Your goal: With the pictures excluded, reproduce all of the data exactly.

Information provided:

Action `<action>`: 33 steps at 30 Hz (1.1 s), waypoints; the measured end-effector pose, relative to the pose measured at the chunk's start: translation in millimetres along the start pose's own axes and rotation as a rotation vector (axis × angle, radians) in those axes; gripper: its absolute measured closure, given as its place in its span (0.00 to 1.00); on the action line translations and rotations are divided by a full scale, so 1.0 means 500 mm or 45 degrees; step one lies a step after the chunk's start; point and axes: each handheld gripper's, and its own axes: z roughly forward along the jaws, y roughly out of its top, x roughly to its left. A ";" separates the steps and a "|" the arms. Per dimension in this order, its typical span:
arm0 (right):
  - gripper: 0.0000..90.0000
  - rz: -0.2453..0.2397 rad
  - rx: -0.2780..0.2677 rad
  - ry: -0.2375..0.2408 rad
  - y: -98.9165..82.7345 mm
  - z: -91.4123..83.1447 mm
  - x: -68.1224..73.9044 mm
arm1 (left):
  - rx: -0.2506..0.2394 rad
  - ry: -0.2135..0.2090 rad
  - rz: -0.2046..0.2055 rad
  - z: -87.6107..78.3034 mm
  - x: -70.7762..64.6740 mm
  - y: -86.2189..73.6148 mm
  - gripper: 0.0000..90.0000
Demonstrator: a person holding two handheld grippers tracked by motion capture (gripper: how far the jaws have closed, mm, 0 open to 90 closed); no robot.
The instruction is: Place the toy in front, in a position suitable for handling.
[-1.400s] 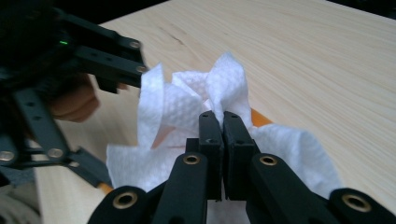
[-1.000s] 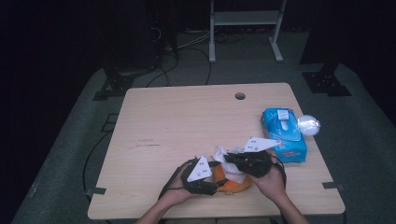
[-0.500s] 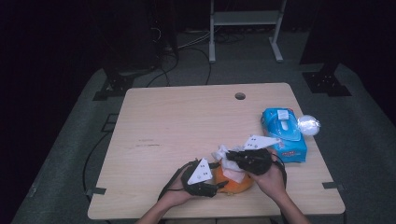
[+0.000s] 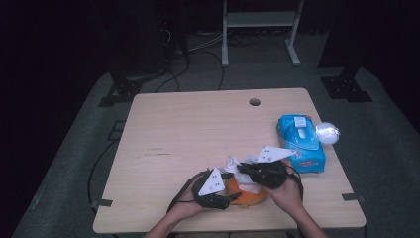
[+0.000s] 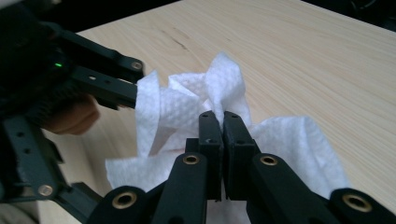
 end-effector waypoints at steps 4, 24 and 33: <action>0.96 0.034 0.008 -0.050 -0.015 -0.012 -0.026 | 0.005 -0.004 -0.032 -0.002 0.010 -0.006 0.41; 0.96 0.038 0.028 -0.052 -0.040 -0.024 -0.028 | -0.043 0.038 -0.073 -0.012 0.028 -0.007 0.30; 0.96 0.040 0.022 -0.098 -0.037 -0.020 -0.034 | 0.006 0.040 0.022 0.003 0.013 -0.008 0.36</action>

Finished exercise:
Action `<action>`: 33 steps at 30 Hz (1.1 s), waypoints; the measured end-effector pose, relative to the pose measured at the chunk's start: translation in millimetres along the start pose's own axes and rotation as a rotation vector (axis × angle, radians) in those axes; gripper: its absolute measured closure, given as its place in its span (0.00 to 1.00); on the action line translations and rotations are divided by a full scale, so 1.0 means 500 mm or 45 degrees; step one lies a step after the chunk's start; point and axes: each handheld gripper's, and its own axes: z roughly forward along the jaws, y roughly out of its top, x roughly to its left. A ";" separates the steps and a "|" the arms. Per dimension in this order, its typical span:
arm0 (right):
  - gripper: 0.0000..90.0000
  - rz: -0.2453..0.2397 rad
  - rx: -0.2780..0.2677 rad
  - ry: -0.2375..0.2408 rad
  - y: -98.9165..82.7345 mm
  - z: -91.4123..83.1447 mm
  - x: -68.1224..73.9044 mm
arm1 (left):
  - rx: -0.2506..0.2394 rad
  - ry: -0.2135..0.2090 rad
  - rz: -0.2046..0.2055 rad
  - z: -87.6107..78.3034 mm
  - x: -70.7762..64.6740 mm
  - y: -86.2189..73.6148 mm
  - gripper: 0.0000..90.0000
Demonstrator: a person holding two handheld grippers tracked by motion capture (gripper: how far the jaws have closed, mm, 0 open to 90 closed); no robot.
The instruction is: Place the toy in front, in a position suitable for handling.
[-1.400s] 
[-1.000s] 
[-0.500s] 
[+0.000s] 
[+0.000s] 
 end-effector waypoints at steps 4, 24 and 33: <action>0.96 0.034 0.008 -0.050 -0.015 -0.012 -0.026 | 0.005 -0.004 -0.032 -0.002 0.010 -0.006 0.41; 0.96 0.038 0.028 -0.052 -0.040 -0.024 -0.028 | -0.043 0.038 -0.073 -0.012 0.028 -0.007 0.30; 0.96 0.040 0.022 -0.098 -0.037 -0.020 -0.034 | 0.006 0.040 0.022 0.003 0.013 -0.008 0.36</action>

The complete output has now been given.